Much of the richest conversation that passes between the two lovers happens in their eyes. Coixet and her creative collaborators work to make sure the connection for the audience is also up close and personal. From the infamous masturbation scene that made his Portnoy’s Complaint a scandalous bestseller in 1969, Philip Roth has been both praised and attacked for feverish, often outrageous chronicles of how sexual desire fuels and makes turbulent the lives of American men. In creating Consuela, this provocative author goes beyond the beauty barrier to the actual person inside the perfect image. The way the character is visually portrayed in the film is critical to accomplishing this on screen.

Since Coixet operates her own camera (with longtime collaborator Jean-Claude Larrieu as Director of Photography), Ben Kingsley says: “Isabel is literally the eye of the film… She will not exaggerate or lie or film an untruth… I always know where she is and it’s a pleasure for me to tell her my story.” Coixet’s empathetic, often humorous point-of-view extends past the leads and includes roles that in another sort of film would be allowed to be one-dimensional. “I love every character in this movie. The women know what they want, they are more honest than the men.”

Consider Carolyn, played by Oscar®-nominated PATRICIA CLARKSON (Pieces of April, The Untouchables). A high-powered businesswoman, she and Kepesh have shared a strong sexual connection for twenty years without entanglement. Carolyn (who, like Consuela, was once Kepesh’s prize student and lover) is introduced in a rapturous bedroom performance that Coixet calls “a wonderful striptease,” with sensual joy and expertise exuding from a woman in her forties. “Patricia is fearless,” says the director, “with a veracity that is amazing to watch.” Carolyn is a complex character; when she realizes Consuela’s impact goes far past her own, she knows this love affair marks the end of a necessary friendship. Her pain is palpable; there is nothing brittle about this woman’s liberation.

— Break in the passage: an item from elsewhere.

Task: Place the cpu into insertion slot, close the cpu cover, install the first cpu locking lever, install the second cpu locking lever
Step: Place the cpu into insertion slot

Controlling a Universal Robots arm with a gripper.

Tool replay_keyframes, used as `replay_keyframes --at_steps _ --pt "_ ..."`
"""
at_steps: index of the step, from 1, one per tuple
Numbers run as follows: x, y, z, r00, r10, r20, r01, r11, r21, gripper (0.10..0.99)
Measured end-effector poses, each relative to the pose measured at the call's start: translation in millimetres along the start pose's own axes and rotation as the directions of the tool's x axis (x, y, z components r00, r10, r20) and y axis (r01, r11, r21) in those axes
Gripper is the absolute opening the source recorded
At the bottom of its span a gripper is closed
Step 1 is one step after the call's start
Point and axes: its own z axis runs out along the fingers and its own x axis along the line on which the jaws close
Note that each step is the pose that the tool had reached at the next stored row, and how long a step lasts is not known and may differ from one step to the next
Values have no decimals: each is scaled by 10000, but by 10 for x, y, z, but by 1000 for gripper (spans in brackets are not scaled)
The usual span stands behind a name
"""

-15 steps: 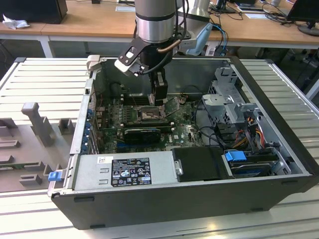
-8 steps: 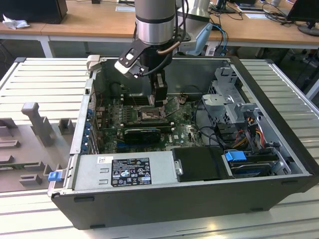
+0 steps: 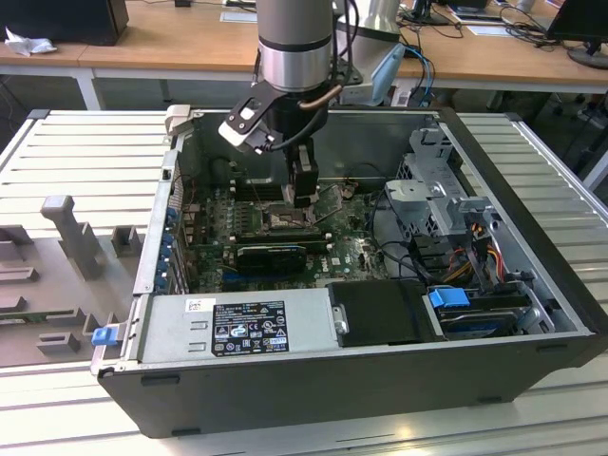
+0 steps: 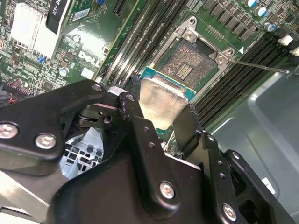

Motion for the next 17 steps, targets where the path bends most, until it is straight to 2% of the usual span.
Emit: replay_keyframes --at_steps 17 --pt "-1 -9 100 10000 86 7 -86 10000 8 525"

Nicholas Meyer singles Clarkson out for her complete understanding of Carolyn’s contradictions, “wildly successful in her professional life and conflicted and unfulfilled in her personal one,” as well as her incandescent chemistry with Ben Kingsley.

DENNIS HOPPER (Blue Velvet, Apocalypse Now) brings the same professionalism (along with his personal charisma) to the role of George O’Hearn, the rascal great poet who warns his old friend and fellow womanizer Kepesh to “bifurcate” between the realm of sexual adventure and that of real life. Of the scenes of surprising intimacy he shares with Kingsley, Hopper jokes: “It’s Blue Velvet meets Sexy Beast or Frank Booth meets Gandhi.” He also acknowledges just how pleasurable it is working with a great actor and “a stand-up guy” like Kingsley. George seems to be a famous man totally in control of his fate, even riding a bit on his reputation – a consummate hipster. Yet when he must deal with ultimate challenges, Hopper’s character opens up his heart with desperate need and startling immediacy. Scenes between Kingsley and Hopper that might seem at first somewhat cynical and self-satisfied take on a whole new range of meaning. Jocular routines these two men have played with each other for decades end up being deadly serious, filled with resonance. George’s fate is both a lesson and warning to Kepesh, as this bawdy, self-protected man is stripped bare by life and reconnects with his long-suffering wife, played by DEBORAH HARRY (My Life Without Me), famous as the lead singer of the iconic pop group “Blondie.”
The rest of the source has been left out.